Abstract

Flat steel plates on rubber pads are commonly used for patch loading of cellular GFRP bridge decks. However, the resulting pad-to-deck contact pressure distributions (CPDs) differ from tyre-to-deck CPDs, so such plates cannot underpin reliable evaluation of deck fatigue performance local to tyre loads. Steel plates with curved soffits can significantly improve the approximation to the tyre effect, the extent of the improvement depending on the form of the curved surface. To that end, this paper reports four novel advances. First, for a reference CPD characteristic of tyre-to-deck interaction, this curved surface is defined as the FE-predicted deflected profile of the deck’s flange under that CPD. Second, tests show that relative to a flat soffit, this curved soffit on a cork mat enables far better approximation to the reference CPD. A special film used to quantify the CPDs does so via a one-way process which is a function of contact pressure, so use of the film’s results to infer pressure redistribution requires care.
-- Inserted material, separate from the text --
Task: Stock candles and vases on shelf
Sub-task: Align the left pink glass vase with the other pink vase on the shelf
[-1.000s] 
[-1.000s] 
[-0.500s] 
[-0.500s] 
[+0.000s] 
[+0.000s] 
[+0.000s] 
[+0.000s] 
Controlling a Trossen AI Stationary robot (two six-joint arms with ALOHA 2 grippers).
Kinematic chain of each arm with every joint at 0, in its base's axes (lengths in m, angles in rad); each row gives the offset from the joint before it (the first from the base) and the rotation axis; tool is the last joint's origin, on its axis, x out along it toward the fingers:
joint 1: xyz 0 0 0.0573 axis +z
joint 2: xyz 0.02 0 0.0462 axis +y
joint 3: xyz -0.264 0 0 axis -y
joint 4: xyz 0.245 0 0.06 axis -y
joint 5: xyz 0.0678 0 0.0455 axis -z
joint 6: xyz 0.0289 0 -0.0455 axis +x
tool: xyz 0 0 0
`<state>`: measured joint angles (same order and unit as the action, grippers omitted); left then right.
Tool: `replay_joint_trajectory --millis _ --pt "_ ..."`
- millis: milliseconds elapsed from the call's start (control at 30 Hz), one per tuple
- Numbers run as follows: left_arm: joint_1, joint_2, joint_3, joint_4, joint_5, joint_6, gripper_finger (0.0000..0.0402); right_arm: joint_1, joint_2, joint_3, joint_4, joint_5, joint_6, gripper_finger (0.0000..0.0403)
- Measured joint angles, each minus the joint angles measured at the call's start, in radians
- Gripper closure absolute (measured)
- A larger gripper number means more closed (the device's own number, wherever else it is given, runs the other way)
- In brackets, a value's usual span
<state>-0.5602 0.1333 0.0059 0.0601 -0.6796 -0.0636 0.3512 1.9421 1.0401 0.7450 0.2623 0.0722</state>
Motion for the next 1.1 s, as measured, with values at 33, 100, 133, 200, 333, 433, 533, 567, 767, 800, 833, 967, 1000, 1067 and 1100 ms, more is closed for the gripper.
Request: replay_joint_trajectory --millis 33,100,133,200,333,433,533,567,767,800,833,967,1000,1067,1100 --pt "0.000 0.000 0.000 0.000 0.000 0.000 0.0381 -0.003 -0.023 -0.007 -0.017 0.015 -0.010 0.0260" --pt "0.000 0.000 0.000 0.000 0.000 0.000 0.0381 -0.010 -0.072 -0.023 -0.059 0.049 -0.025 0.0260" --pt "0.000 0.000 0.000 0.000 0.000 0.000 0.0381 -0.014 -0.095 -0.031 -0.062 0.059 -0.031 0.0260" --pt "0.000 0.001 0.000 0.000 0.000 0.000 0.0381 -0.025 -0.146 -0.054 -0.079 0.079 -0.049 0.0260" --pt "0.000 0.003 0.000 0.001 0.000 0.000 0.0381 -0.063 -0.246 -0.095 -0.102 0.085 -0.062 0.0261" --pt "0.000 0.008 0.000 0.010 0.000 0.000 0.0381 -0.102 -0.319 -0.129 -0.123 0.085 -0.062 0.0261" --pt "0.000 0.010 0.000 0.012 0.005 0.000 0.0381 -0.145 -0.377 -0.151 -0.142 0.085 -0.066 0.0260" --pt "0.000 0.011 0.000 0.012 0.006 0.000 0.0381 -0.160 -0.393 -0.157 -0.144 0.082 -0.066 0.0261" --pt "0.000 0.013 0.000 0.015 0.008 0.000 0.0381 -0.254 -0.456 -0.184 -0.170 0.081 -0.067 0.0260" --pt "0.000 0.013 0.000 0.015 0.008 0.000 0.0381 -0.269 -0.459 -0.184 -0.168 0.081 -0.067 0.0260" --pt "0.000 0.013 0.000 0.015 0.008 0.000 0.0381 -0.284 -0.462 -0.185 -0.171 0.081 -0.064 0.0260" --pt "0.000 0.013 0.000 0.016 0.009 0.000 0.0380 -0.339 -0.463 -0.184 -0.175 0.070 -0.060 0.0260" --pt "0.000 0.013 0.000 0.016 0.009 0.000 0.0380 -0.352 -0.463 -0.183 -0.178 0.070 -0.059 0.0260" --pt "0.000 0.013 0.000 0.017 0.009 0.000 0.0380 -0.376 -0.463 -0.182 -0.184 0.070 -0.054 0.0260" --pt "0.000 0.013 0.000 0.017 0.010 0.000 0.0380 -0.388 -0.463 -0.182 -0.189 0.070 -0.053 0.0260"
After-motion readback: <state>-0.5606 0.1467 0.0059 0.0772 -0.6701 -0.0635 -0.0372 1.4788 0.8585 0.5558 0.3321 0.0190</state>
Third, the effects on the CPD of changes to the loading surface (useful in the context of different tyre inflation pressures, for example) are demonstrated. Fourth, the curved soffit CPDs are shown to exhibit significant sensitivity to the presence of cracks in the deck, thus rendering the profiled plate – mat system eminently suited to damage detection in decks. Finally, extension of this work (including predictive modelling equipped with material and geometric nonlinearities) to decks with bonded anti-skid surfacings is discussed.